## What the exercise asks
Work through the data and say how many lines contain "frame". The number alone is the answer.
--------------------------------
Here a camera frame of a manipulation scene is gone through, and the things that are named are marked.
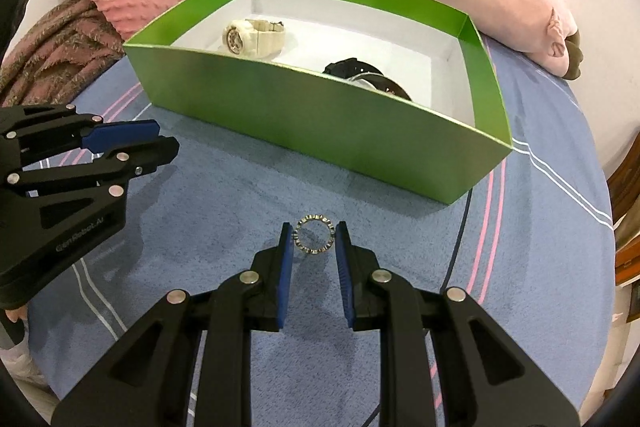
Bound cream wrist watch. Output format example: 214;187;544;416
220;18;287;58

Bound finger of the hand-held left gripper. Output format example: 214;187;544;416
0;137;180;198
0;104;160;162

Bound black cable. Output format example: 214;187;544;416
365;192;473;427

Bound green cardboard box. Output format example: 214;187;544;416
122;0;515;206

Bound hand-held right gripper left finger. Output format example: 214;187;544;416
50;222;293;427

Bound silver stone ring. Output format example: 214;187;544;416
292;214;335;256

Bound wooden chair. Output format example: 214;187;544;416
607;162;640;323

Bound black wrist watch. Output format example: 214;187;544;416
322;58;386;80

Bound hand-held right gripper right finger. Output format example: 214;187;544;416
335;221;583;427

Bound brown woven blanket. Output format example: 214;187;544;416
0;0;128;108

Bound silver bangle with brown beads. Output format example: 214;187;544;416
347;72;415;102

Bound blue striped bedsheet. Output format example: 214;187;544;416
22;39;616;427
--------------------------------
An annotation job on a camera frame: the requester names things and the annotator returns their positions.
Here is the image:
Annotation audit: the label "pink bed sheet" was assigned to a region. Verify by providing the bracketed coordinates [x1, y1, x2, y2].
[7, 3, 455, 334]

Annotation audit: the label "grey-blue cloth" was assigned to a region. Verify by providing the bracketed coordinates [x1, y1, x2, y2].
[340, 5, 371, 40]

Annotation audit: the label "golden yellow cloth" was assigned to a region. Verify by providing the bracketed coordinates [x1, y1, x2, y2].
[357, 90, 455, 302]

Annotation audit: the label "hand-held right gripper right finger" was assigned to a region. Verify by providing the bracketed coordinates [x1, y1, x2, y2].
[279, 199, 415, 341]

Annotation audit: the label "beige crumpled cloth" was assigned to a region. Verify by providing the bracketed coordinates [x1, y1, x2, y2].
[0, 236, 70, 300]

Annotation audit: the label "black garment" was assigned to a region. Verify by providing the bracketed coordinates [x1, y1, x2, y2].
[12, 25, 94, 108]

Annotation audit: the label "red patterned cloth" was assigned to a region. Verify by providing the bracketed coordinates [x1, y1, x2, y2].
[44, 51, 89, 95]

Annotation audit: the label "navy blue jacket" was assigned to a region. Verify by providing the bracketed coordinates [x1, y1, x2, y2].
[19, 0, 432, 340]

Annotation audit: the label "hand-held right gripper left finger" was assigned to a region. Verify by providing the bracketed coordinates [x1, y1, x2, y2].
--------------------------------
## Reply to the exercise
2